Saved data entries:
--------
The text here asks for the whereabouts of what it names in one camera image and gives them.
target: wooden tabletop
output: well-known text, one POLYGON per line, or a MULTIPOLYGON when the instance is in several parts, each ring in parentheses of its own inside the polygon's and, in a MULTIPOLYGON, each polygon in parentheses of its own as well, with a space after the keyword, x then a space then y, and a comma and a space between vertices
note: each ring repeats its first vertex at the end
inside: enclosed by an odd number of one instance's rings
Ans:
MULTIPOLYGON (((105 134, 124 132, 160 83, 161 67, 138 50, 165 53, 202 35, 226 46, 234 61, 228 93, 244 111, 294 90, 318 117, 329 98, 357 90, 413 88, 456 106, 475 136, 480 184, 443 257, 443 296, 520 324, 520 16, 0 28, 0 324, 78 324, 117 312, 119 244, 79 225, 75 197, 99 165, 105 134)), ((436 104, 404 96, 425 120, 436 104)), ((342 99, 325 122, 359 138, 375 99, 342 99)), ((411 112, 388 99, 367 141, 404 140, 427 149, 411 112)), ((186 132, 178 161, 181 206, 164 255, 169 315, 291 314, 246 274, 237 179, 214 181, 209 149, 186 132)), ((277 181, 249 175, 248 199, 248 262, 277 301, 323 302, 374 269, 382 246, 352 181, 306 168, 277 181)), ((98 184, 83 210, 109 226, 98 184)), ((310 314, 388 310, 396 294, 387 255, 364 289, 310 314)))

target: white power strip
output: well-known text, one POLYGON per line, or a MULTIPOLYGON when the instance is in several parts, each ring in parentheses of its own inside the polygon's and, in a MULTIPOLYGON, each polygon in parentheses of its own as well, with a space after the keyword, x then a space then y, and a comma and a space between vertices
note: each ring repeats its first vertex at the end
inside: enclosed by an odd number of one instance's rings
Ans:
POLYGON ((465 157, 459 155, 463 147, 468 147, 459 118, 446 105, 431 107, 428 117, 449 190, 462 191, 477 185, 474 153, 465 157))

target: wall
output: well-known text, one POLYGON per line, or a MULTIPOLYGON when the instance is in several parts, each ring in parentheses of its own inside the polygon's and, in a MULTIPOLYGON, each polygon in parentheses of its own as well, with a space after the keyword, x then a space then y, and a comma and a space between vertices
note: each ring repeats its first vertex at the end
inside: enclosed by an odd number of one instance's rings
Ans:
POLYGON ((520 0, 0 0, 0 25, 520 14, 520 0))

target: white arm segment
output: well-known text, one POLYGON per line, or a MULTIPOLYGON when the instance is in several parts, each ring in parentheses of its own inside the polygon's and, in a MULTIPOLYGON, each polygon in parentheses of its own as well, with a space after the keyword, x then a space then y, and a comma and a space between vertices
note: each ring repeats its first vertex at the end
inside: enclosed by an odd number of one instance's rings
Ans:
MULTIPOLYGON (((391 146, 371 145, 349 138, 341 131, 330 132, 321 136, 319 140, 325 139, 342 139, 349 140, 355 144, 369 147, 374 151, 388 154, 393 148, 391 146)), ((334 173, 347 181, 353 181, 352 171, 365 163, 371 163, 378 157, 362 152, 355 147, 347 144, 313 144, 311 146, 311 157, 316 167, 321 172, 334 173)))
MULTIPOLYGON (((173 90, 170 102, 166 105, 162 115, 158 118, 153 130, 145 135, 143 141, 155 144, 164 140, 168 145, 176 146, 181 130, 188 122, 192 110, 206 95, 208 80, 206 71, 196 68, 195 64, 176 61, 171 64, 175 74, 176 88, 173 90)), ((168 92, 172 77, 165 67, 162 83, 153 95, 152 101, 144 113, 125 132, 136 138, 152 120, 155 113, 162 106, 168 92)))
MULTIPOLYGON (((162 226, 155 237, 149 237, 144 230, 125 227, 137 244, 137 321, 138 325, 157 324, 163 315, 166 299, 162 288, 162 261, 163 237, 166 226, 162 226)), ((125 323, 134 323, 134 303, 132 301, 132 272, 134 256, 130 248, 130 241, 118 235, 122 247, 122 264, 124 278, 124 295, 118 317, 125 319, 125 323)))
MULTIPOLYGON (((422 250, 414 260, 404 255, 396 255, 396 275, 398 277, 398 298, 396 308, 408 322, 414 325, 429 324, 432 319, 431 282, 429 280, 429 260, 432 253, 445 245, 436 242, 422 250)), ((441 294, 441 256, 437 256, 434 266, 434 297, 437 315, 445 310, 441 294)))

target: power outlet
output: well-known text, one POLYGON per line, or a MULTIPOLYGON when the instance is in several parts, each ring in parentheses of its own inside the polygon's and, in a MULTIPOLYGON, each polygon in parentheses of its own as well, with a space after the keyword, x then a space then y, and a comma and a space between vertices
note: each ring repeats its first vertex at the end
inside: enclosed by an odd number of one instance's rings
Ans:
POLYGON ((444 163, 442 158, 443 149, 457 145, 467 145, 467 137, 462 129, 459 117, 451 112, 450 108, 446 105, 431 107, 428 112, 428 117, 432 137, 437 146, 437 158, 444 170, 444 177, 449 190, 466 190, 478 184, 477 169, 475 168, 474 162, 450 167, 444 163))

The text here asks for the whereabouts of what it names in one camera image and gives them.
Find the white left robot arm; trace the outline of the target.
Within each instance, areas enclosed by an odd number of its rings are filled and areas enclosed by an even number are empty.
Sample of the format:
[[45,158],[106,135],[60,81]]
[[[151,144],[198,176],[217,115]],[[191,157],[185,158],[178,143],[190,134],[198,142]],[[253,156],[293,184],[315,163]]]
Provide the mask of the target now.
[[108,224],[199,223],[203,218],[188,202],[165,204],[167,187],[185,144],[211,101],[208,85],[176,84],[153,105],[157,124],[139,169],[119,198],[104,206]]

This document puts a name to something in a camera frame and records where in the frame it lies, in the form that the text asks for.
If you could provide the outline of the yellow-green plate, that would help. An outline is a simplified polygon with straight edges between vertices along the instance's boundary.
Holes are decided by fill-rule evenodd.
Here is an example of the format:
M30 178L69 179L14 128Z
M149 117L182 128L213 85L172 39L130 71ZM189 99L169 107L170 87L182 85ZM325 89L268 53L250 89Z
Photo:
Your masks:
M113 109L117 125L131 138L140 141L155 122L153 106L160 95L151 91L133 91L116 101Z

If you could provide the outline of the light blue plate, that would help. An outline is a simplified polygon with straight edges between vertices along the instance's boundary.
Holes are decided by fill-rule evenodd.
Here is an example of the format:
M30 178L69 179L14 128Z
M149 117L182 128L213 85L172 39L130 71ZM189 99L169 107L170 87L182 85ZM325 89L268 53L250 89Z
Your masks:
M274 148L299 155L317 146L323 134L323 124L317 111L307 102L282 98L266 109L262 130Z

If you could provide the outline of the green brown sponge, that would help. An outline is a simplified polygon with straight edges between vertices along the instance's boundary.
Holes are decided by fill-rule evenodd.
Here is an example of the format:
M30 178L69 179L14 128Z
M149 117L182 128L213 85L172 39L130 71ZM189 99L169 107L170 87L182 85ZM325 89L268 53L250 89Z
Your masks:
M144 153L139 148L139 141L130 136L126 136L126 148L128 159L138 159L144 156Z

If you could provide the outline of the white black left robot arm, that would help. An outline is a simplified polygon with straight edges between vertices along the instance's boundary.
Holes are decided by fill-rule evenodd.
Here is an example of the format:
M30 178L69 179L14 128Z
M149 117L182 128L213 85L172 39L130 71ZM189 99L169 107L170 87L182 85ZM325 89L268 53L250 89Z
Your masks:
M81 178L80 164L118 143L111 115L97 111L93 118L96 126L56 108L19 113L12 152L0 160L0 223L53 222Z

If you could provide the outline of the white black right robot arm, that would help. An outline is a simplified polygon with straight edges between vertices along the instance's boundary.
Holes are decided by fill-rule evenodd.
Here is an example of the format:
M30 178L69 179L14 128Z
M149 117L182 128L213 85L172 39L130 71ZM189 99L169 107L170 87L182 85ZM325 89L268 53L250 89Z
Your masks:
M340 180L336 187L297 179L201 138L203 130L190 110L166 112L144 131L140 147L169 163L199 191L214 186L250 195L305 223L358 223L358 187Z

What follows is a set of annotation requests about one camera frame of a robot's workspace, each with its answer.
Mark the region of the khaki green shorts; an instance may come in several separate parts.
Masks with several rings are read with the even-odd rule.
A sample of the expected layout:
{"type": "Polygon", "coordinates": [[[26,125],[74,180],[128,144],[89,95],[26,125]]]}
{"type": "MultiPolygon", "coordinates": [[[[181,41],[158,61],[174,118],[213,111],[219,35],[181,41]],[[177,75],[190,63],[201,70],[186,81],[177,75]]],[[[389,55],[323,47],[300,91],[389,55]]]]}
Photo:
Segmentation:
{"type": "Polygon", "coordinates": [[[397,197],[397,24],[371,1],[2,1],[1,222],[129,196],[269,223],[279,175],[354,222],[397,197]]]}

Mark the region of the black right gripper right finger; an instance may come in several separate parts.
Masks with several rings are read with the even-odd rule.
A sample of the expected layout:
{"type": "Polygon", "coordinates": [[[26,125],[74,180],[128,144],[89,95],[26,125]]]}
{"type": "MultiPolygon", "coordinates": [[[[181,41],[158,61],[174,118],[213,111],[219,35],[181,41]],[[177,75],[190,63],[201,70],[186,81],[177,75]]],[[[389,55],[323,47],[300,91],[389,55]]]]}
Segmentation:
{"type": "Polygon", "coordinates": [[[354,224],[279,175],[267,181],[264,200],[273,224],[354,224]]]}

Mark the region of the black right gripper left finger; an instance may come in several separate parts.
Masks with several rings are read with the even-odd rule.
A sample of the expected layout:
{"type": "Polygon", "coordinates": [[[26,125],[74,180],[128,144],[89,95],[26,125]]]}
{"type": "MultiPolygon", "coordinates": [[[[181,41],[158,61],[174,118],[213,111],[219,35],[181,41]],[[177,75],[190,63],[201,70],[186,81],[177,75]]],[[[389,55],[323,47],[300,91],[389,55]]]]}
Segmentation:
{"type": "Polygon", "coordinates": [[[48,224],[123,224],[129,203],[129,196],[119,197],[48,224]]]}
--------
*PROBLEM TO WORK ON*: Where the string "come" turns up in a line of the data above, copy that whole line.

*EXERCISE RESULT*:
Mark the region of the khaki green shorts; an instance may come in several separate parts.
Mark the region of the black right gripper right finger; an instance may come in several separate parts.
Mark the region of the black right gripper left finger; an instance may come in several separate parts.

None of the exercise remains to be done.